▸ Exercise input
---
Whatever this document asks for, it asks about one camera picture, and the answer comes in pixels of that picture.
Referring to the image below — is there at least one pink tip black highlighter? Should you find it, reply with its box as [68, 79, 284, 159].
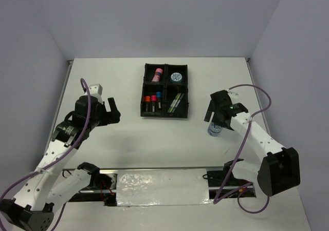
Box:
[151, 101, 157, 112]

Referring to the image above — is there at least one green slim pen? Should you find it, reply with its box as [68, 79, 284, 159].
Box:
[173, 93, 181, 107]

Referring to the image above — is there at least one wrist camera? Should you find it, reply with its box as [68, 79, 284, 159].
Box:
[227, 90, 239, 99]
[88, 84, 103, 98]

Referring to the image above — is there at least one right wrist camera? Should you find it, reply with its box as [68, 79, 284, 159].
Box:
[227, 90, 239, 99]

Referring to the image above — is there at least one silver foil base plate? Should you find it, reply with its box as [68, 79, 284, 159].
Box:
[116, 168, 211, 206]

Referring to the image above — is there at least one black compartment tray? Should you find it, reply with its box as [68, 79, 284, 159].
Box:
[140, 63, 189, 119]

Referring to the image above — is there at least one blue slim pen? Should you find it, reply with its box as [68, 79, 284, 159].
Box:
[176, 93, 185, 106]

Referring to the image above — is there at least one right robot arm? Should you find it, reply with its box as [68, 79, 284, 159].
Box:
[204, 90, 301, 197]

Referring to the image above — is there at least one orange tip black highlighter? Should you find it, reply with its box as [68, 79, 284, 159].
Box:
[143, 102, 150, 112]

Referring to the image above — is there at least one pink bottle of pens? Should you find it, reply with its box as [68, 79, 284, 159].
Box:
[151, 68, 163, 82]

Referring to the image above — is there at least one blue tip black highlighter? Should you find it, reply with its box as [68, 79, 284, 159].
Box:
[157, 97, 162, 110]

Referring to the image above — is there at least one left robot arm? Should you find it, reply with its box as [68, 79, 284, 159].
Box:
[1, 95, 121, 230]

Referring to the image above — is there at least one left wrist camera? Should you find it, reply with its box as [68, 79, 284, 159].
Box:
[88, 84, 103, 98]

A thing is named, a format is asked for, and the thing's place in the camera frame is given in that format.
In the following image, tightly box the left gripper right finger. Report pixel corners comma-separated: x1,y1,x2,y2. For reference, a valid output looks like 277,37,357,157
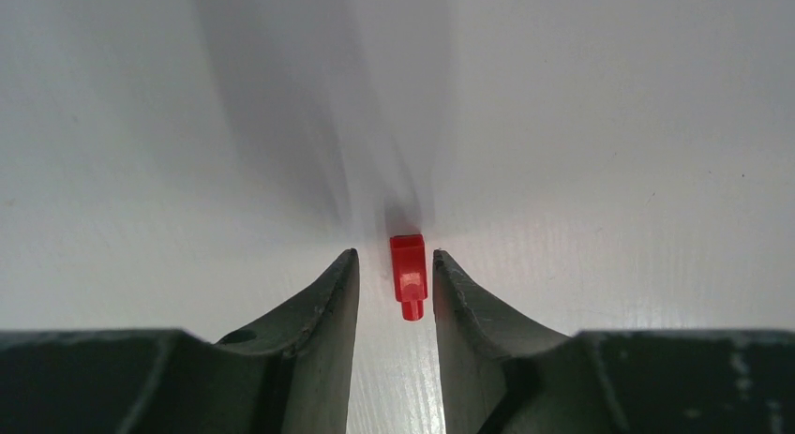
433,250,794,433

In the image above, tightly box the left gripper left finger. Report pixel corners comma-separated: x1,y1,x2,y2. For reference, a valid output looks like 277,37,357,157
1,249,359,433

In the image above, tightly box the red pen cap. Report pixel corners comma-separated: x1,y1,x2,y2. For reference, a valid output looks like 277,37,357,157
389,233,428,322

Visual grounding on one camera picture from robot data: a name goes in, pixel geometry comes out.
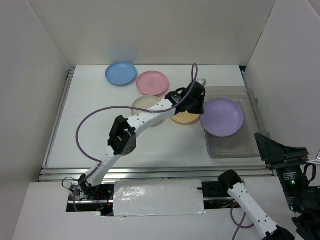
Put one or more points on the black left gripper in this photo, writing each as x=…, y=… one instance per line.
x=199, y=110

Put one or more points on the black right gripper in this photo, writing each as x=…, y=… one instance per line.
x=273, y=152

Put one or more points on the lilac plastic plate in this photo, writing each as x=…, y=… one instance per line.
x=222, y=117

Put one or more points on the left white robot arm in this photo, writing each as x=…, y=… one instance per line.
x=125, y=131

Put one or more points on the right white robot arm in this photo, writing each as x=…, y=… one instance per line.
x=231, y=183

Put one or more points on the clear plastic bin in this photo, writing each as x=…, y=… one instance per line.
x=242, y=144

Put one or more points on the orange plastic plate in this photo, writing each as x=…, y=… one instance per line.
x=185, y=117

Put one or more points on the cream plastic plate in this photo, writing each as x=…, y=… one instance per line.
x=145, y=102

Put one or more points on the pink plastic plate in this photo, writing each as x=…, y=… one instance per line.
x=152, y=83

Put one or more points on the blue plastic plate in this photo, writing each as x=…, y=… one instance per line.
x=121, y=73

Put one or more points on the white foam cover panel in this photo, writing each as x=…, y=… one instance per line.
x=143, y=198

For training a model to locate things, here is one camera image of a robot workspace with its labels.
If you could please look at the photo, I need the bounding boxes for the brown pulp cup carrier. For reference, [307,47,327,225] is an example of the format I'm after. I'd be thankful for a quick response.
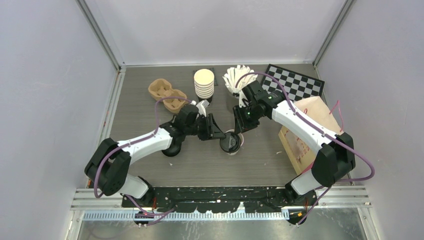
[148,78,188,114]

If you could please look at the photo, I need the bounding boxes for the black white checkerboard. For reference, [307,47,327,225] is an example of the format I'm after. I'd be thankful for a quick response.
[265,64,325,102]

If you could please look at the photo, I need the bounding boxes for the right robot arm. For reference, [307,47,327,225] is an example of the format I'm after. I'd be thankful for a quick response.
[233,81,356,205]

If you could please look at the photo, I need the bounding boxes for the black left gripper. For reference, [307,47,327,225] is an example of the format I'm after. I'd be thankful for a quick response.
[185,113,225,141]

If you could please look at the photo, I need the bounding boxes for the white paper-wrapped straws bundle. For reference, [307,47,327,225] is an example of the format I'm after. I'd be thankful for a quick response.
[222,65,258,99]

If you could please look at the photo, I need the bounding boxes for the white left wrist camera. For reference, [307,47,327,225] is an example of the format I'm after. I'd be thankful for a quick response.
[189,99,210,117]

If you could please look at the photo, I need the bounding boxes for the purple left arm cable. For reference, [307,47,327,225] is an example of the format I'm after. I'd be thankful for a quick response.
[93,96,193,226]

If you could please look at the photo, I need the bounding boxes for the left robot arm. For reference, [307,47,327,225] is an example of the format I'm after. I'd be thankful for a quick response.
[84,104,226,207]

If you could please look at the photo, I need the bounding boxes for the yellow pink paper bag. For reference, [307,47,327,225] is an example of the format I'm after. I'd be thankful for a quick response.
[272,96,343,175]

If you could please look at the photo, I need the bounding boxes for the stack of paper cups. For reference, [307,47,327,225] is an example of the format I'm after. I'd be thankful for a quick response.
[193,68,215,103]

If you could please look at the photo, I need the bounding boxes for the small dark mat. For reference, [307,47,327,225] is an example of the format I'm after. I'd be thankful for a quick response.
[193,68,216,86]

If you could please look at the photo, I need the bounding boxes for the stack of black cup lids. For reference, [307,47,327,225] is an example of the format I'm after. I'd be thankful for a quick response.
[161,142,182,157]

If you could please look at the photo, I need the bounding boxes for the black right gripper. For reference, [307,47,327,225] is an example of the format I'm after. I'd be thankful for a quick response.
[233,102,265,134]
---
▸ Work order
With every picture omitted, write out the material exactly from its first line through the line containing "one blue slim".

▸ Output of the exercise
Whatever this document asks for, it asks about one camera picture, and the answer comes in pixels of that picture.
Referring to the image below — is there at least one pink tip black highlighter? Should you find it, reply with its box as [68, 79, 284, 159].
Box:
[151, 101, 157, 112]

Referring to the image above — is there at least one green slim pen? Should you find it, reply with its box as [68, 79, 284, 159].
Box:
[173, 93, 181, 107]

Referring to the image above — is there at least one wrist camera? Should you find it, reply with its box as [68, 79, 284, 159].
Box:
[227, 90, 239, 99]
[88, 84, 103, 98]

Referring to the image above — is there at least one right wrist camera? Should you find it, reply with its box as [68, 79, 284, 159].
Box:
[227, 90, 239, 99]

Referring to the image above — is there at least one silver foil base plate? Should you find it, reply with its box as [68, 79, 284, 159].
Box:
[116, 168, 211, 206]

Referring to the image above — is there at least one black compartment tray? Should you find it, reply with its box as [68, 79, 284, 159].
Box:
[140, 63, 189, 119]

Referring to the image above — is there at least one blue slim pen? Should you find it, reply with its box as [68, 79, 284, 159].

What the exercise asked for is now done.